Für Jugendliche ab 14 gab es zwei Angebote: Die bereits im Sommer uraufgeführten, hinreißend gespielten und getanzten „Love Songs“ in der Choreografie und Regie von Ives Thuwis wurden wieder aufgenommen.
Und mit der Abschlussproduktion des Festivals stand mit „Roses einsam.gemeinsam“ eine Ko-Produktion von Szene Bunte Wähne mit den Theater Strahl aus Berlin und De Dansers aus Utrecht auf dem Programm.
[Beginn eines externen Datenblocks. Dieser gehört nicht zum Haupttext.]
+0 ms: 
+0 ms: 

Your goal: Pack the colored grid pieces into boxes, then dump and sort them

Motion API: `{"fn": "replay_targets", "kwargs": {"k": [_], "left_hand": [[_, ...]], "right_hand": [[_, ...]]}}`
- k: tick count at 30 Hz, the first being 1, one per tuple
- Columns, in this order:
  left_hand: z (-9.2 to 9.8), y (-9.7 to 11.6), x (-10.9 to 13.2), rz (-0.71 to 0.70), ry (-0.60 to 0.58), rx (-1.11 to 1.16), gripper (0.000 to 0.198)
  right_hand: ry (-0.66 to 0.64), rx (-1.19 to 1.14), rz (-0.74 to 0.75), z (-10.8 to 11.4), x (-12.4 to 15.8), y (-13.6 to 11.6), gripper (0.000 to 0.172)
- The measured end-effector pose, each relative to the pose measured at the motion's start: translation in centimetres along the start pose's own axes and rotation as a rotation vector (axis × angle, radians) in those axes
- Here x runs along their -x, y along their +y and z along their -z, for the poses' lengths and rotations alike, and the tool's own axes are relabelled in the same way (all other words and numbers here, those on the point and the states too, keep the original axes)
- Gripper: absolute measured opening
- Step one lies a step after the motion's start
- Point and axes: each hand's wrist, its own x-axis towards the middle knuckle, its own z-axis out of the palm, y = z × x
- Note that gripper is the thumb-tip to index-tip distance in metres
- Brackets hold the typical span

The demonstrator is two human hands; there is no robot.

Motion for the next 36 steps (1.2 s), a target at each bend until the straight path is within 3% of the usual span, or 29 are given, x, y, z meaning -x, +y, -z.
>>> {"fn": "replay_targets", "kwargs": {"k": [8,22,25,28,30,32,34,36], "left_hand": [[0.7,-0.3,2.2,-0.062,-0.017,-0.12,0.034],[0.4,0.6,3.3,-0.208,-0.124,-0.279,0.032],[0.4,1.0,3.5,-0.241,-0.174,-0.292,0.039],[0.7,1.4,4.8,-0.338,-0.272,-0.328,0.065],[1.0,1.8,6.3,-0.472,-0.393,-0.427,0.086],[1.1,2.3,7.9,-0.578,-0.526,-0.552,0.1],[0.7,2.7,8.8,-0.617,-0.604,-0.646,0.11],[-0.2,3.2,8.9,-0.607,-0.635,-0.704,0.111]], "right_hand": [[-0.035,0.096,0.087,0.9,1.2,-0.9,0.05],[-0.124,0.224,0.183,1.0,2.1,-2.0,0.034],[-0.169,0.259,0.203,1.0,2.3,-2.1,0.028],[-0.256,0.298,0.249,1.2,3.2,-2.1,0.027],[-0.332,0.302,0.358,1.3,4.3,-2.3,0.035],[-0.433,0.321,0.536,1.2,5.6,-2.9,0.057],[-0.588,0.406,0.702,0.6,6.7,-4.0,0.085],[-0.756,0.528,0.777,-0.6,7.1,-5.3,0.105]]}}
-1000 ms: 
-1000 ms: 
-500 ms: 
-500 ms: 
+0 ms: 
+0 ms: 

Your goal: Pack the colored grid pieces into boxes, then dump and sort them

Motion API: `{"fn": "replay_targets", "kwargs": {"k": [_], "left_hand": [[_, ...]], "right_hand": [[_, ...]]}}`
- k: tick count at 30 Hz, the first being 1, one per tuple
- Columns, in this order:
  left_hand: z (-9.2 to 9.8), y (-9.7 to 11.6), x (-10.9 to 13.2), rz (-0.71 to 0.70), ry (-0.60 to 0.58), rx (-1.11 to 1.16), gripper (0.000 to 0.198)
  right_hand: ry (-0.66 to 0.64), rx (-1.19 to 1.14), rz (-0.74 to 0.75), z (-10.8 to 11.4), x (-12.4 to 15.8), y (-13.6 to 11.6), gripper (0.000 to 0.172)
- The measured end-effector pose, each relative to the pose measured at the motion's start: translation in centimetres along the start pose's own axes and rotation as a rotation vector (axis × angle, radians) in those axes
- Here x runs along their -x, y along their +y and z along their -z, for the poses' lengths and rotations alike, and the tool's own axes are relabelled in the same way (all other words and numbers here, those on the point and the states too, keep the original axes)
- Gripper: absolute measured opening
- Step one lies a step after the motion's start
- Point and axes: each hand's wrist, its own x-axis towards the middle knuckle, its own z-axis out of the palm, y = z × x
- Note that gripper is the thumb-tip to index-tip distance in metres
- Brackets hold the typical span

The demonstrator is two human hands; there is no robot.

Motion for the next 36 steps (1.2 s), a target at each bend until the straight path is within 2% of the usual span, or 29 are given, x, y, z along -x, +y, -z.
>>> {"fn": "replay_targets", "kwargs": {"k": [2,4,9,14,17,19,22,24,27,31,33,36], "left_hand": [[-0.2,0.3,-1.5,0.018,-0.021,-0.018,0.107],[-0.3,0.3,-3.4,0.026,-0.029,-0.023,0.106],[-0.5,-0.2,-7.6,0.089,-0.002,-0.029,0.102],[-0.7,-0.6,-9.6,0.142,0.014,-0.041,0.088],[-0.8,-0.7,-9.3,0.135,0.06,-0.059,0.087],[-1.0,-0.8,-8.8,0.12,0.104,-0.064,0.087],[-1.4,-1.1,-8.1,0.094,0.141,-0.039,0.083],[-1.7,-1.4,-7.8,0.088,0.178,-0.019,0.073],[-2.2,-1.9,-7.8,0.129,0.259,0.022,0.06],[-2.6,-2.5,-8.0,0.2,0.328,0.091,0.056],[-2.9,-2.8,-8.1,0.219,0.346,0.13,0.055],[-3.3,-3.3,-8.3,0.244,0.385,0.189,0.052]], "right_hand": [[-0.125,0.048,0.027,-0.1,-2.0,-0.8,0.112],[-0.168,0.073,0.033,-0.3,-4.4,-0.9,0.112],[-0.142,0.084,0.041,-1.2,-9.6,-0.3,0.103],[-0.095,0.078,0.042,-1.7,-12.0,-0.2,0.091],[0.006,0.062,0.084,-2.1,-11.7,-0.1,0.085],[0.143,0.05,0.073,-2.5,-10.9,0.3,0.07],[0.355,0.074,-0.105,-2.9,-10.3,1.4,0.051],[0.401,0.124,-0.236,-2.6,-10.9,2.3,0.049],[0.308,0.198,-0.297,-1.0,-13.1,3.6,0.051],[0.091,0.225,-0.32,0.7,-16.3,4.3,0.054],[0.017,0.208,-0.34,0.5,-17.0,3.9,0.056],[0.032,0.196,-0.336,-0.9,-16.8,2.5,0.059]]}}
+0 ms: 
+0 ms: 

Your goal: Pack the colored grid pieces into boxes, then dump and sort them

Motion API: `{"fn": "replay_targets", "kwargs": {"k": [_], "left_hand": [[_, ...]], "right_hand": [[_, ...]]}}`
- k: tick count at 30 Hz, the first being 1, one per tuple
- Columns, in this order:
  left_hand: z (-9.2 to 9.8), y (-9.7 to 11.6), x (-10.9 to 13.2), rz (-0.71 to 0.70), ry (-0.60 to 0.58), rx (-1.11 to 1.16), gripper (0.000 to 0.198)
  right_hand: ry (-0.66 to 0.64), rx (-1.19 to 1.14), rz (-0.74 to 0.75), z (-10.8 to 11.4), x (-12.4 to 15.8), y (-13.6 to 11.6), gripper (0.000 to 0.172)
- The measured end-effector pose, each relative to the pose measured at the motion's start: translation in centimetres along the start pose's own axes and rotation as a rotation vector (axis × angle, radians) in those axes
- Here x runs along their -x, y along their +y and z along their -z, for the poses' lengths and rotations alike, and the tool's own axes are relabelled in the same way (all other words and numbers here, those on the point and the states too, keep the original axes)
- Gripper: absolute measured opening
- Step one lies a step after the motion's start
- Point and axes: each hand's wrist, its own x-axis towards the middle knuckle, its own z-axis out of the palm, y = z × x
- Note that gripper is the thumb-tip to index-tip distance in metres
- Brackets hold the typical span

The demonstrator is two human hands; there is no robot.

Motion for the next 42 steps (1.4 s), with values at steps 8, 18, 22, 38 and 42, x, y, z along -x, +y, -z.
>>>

Großartige TänzerInnen zeigten hier ein Best off des Gegenwartstanzes basierend auf Release Arbeit, Contact Improvisation und Partnering Techniken. Sie bauen Körperskulpturen, klettern darauf herum, sie fallen auf einen Haufen, richten sich auf, springen sich an, werden aufgefangen, lassen sich vertrauensvoll fallen und das alles in einem atemberaubenden Tempo und mit untrüglicher Sicherheit im risikoreichen Spiel. Eine grandiose physische Performance (die aufregende Choreografie stammt von der künstlerischen Leiterin von De Dansers Wies Merkx), die von zwei Musikern aus dem Tänzerteam begleitet wird. Nur schade, dass in der Programmankündigung eine politische Ausgangsfrage formuliert und ein Zusammenhang zur Widerstandsgruppe „Weiße Rose“ gegen die Nazis hergestellt wurde. Das war nicht erkennbar und weckte falsche Erwartungen, die sich beim Zuschauen der fulminanten TänzerInnen erst nach und nach verflüchtigten.
17. Internationales Szene Bunte Wähne Festival für ein junges Publikum, 27. Februar bis 3. März im Dschungel und im WUK.